NEWS

Attica land grab revealed

An anonymous letter to authorities has led to five people being charged in a case involving one of the biggest land grabs seen in Greece that reportedly resulted in some 20,000 hectares of land being misappropriated in eastern Attica, sources told Kathimerini yesterday. Two men, a retired air force officer and a businessman, are thought to have launched the illicit scheme in the 1960s to take over the land, some of which belonged to the Church of Greece and other parts were forested. The retired officer used forged documents supposedly dating back to 1870 to claim the land and then sell plots. He was later jailed for land-grabbing and before dying in 1976 he transferred the rights to the land to the businessman. He too was arrested and died in jail in February while serving a 15-year sentence.
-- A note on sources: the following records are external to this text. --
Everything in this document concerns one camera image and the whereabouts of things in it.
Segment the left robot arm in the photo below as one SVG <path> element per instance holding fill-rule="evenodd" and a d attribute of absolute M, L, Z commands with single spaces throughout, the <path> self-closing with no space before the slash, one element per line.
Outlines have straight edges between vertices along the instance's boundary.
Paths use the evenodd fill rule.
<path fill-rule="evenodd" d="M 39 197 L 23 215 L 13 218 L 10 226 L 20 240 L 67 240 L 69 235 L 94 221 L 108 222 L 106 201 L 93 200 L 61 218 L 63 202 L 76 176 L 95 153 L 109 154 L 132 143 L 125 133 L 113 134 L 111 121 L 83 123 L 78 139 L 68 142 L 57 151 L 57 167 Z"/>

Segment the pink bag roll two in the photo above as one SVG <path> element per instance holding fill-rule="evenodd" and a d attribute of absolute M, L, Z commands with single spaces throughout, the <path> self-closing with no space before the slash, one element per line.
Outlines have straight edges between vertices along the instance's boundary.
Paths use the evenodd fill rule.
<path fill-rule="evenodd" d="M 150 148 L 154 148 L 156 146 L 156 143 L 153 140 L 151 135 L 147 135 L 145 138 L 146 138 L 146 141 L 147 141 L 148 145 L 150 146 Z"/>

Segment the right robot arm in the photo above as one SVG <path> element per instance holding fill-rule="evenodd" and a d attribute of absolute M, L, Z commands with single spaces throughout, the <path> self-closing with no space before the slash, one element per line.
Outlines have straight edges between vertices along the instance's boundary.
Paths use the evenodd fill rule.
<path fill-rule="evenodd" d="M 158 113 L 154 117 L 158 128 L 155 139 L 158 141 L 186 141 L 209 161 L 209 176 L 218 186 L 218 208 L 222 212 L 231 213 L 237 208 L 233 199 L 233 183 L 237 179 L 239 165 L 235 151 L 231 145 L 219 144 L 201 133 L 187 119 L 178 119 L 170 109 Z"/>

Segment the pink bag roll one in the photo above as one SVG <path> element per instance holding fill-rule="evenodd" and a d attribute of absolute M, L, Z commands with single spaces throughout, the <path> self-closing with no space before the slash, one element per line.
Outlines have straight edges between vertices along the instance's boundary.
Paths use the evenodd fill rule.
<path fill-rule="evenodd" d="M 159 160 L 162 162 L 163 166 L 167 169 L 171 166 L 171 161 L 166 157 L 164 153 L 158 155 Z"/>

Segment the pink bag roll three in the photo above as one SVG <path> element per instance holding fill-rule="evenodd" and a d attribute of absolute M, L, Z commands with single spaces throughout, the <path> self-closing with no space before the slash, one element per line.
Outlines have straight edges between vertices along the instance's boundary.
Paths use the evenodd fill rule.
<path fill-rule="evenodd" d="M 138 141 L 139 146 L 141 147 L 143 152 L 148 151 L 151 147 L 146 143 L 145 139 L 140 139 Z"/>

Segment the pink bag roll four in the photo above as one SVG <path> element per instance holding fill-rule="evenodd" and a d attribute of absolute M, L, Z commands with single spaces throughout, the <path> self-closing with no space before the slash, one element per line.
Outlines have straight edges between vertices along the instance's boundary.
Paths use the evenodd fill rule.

However, according to sources, this did not prevent a group of five people from continuing to trade the land in question using allegedly forged documents. The five people who have been charged are two notaries, two lawyers and another man. Authorities suspect that they began colluding in 2004 to sell the illegally acquired land. A prosecutor investigating the case told Kathimerini on condition of anonymity that the five had been charged with forming an unlawful gang, forgery, defrauding the Greek state, the Church of Greece, the courts and private citizens. All notaries have been instructed not to draw up any contracts for the land in question. The misappropriation of land is not uncommon in Greece. It is estimated that about 350,000 hectares of land have been grabbed by developers and farmers to be sold as plots or used to plant crops. It is also estimated that there are 1.7 million buildings in Greece that have been constructed on illegally acquired land or erected without a permit.